Here in Argentina they got two generic labs up and running in a few month’s time (one for Astra Zeneca, one for Sputnik - both send samples from every batch back to the parent company for QA and none have failed yet). Once Gamalya institute and Oxford/AZ had approved the deals, local investment paid for extra equipment and the conversion of the labs that had been producing other vaccines for decades into covid vaccine producers was simple and fast.

So surely if there were no legal hurdles to that same financing, because no laws were being broken, there’d be little in the way.
Meanwhile, India is already one of the world’s largest vaccine producers and pharmaceutical industry giants, could easily have been pumping out millions of doses a month since early this year.
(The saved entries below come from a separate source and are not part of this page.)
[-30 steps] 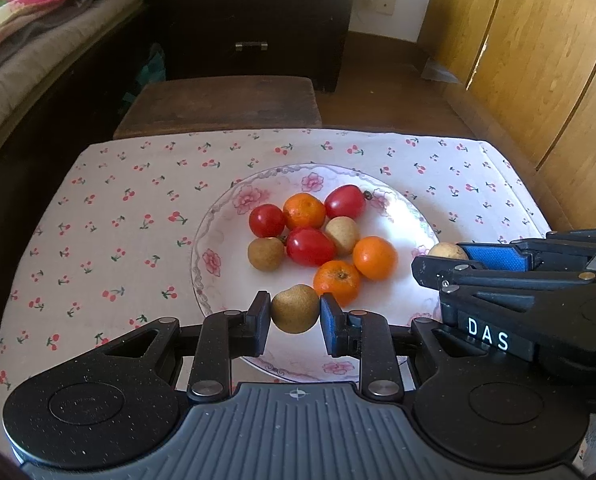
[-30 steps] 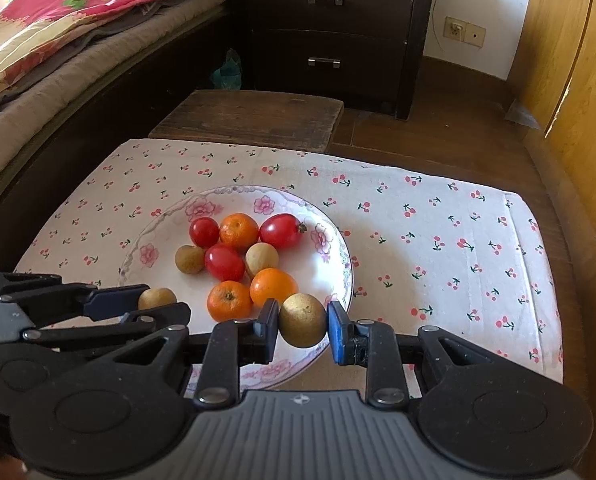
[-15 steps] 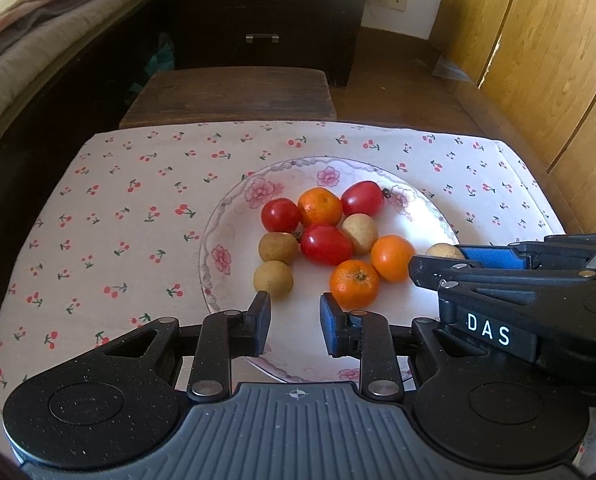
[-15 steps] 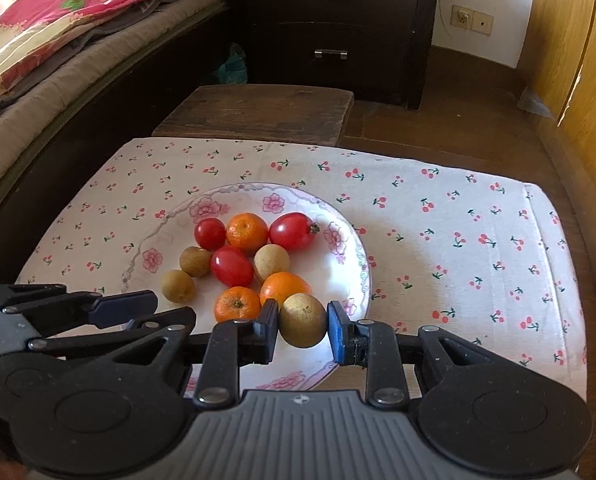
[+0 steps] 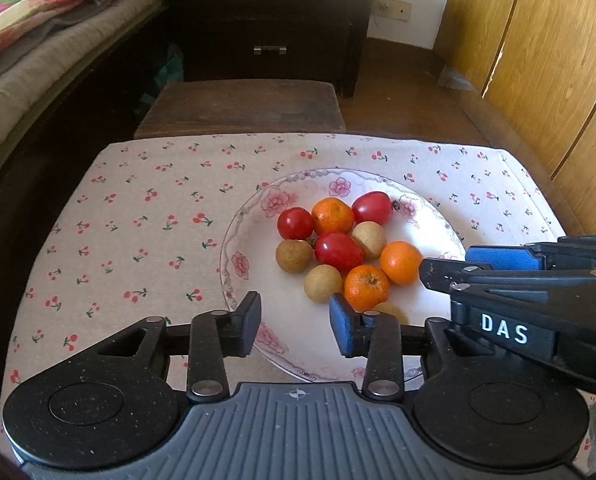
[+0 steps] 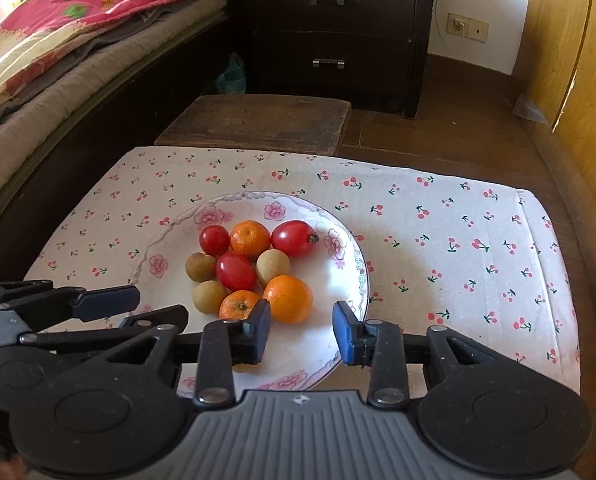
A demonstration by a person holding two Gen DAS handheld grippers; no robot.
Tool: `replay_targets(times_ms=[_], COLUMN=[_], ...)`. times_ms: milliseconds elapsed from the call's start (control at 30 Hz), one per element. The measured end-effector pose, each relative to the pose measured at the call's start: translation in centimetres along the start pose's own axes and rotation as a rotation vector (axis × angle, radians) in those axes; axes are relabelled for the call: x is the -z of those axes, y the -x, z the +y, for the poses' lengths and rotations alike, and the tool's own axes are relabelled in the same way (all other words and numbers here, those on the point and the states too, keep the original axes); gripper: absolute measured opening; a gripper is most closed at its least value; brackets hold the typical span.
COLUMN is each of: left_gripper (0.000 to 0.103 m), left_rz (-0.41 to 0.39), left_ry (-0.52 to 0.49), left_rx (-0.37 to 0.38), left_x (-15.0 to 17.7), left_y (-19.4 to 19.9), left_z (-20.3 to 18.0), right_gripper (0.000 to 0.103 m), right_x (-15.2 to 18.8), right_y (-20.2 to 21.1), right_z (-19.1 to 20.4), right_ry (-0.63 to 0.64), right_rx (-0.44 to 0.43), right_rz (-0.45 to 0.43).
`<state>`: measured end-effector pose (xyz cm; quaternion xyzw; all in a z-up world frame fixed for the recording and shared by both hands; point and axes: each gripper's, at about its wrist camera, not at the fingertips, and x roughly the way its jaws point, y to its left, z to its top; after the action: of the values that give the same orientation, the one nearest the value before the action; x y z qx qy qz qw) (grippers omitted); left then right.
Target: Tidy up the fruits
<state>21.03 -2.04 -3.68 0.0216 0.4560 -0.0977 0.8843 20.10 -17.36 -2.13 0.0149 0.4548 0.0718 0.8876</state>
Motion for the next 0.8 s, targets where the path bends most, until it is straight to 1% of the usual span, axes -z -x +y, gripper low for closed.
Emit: replay_targets(times_ms=[133, 200, 267, 367, 533, 600, 633, 667, 800], left_gripper=[0.051, 0.054, 0.063, 0.073, 0.085, 0.086, 0.088, 0.093, 0.099], left_rz=[-0.025, -0.04, -0.057, -0.086, -0.153, -0.175, -0.182, -0.189, -0.22], left_ry=[0.007, 0.008, 0.009, 0.022, 0.03, 0.025, 0.023, 0.019, -0.011], left_rx=[0.004, 0.004, -0.004, -0.017, -0.034, -0.031, -0.033, -0.042, -0.097], left_x=[0.1, 0.2, 0.4, 0.7, 1.5, 2.0, 2.3, 2.6, 3.7], left_y=[1.1, 1.8, 2.5, 3.8, 6.1, 6.8, 7.1, 7.4, 8.6], left_z=[0.0, -0.1, -0.1, -0.1, -0.2, -0.4, -0.4, -0.5, -1.1], right_gripper=[0.038, 0.04, 0.041, 0.044, 0.051, 0.059, 0.059, 0.059, 0.06], right_x=[0.3, 0.5, 0.8, 1.2, 2.4, 3.2, 3.7, 4.1, 5.4], right_y=[1.4, 2.3, 3.2, 4.7, 7.4, 8.3, 8.7, 9.0, 10.3], right_z=[0.0, -0.1, -0.1, -0.4, -0.7, -0.7, -0.7, -0.7, -0.4], right_ry=[-0.019, -0.024, -0.026, -0.04, -0.054, -0.061, -0.064, -0.064, -0.054], right_rx=[0.007, 0.01, 0.013, 0.015, 0.021, 0.023, 0.025, 0.027, 0.046], right_rz=[-0.022, -0.036, -0.048, -0.076, -0.116, -0.126, -0.13, -0.13, -0.143])
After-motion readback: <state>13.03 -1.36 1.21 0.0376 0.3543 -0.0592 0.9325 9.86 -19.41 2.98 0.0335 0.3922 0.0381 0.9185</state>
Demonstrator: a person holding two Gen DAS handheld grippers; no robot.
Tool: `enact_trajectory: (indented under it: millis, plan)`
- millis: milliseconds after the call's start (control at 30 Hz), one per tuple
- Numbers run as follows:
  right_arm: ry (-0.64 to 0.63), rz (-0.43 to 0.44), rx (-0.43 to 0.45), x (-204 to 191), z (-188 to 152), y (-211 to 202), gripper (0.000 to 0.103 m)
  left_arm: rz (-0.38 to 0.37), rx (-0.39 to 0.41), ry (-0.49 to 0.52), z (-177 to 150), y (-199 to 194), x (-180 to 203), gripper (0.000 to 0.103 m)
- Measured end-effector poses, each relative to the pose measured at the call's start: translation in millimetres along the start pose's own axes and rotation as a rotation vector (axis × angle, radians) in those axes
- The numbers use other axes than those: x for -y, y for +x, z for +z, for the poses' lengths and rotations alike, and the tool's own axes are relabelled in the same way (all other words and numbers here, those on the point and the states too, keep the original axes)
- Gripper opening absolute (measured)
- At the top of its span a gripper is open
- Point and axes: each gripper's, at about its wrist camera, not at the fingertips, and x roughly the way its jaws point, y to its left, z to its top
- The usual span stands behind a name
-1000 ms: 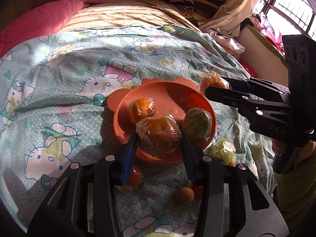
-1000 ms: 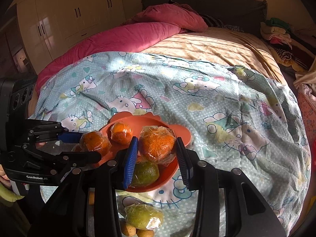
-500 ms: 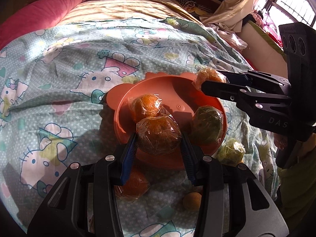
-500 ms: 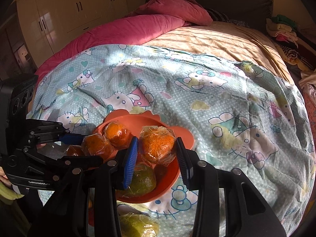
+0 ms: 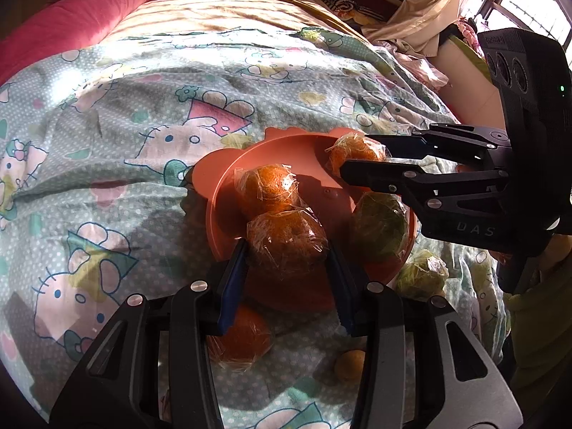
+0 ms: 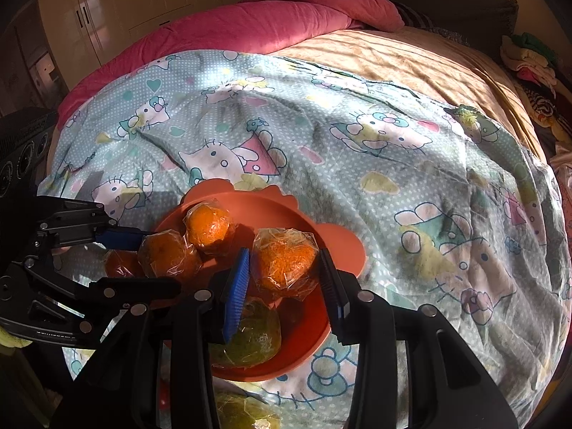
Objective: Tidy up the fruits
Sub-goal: 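Carry both bagged oranges over the orange plate and lower them toward it, then lower both bagged oranges into the orange plate and open both tools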
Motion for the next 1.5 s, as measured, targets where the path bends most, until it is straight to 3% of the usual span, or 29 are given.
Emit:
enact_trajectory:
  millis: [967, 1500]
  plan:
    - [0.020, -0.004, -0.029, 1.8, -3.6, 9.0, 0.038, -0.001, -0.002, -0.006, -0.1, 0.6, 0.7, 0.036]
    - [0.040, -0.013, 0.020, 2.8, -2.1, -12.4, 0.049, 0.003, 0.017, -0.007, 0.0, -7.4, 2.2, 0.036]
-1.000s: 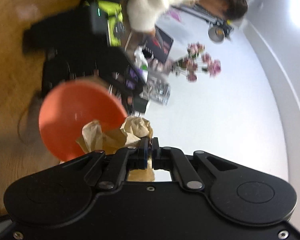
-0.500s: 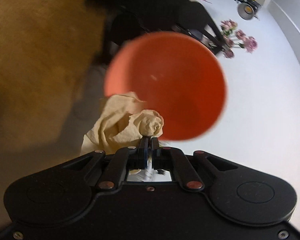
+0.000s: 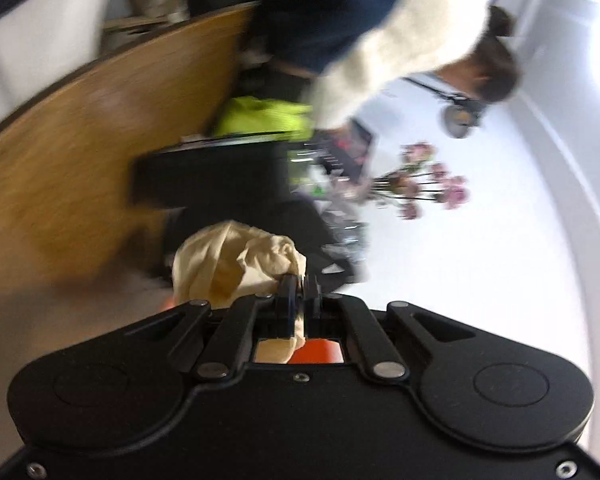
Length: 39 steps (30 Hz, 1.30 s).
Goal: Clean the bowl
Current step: 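Wipe the bowl's outer rim and inside again with the right gripper's towel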
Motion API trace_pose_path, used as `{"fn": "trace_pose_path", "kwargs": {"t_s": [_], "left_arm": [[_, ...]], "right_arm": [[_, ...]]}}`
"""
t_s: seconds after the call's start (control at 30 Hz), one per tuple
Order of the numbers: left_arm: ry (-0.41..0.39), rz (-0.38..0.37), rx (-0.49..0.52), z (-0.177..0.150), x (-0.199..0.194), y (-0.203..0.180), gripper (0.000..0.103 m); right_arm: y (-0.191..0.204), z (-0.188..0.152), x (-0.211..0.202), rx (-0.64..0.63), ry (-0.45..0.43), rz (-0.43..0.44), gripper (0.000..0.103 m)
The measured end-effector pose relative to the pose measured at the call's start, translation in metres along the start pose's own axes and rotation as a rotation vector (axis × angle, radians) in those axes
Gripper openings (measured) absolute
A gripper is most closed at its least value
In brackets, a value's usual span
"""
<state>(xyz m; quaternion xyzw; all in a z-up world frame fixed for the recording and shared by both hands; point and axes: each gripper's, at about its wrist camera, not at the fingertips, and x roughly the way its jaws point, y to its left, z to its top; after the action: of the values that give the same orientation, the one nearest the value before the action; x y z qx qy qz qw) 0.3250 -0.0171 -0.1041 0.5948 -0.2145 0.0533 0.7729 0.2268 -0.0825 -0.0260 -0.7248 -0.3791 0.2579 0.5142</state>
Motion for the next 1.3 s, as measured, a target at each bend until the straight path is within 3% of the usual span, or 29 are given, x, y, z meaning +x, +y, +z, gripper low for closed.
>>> {"fn": "trace_pose_path", "kwargs": {"t_s": [0.13, 0.3, 0.53, 0.67, 0.87, 1.0, 1.3], "left_arm": [[0.0, 0.0, 0.0, 0.0, 0.0, 0.0, 0.097], [0.0, 0.0, 0.0, 0.0, 0.0, 0.0, 0.097], [0.0, 0.0, 0.0, 0.0, 0.0, 0.0, 0.097], [0.0, 0.0, 0.0, 0.0, 0.0, 0.0, 0.097], [0.0, 0.0, 0.0, 0.0, 0.0, 0.0, 0.097], [0.0, 0.0, 0.0, 0.001, 0.0, 0.0, 0.097], [0.0, 0.0, 0.0, 0.001, 0.0, 0.0, 0.097]], "right_arm": [[-0.03, -0.01, 0.027, 0.006, 0.054, -0.058, 0.002], [-0.041, -0.044, 0.049, 0.074, 0.158, -0.061, 0.002], [-0.004, -0.089, 0.074, 0.087, 0.304, 0.083, 0.002], [0.023, -0.093, 0.069, 0.099, 0.325, 0.164, 0.002], [0.066, -0.075, 0.044, 0.047, 0.279, 0.308, 0.002], [0.078, -0.056, 0.03, 0.002, 0.219, 0.354, 0.002], [0.055, 0.003, 0.006, -0.052, 0.036, 0.263, 0.002]]}}
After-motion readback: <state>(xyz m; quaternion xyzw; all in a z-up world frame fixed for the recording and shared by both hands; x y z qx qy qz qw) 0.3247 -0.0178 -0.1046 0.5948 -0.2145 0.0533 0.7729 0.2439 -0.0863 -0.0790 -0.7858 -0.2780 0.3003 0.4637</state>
I think that if you take a moment to reflect between, “let’s wait a year or two so that we can eventually get people in the developing world vaccines with supposed 98% effective rate” (except not for Delta, but whatever) and “lets get the whole world vaccinated now with something that has 85% effective rate” the more responsible option is evident.

Bill Gates’ talking point about how ‘the poor widdles wouldn’t be able to make vaccines anyway so why disincentivize Big Pharma?’ is wrongheaded - if we were so inept, why not waive the patent, avoid controversy, and still not harm shareholders (since nothing would come of it)?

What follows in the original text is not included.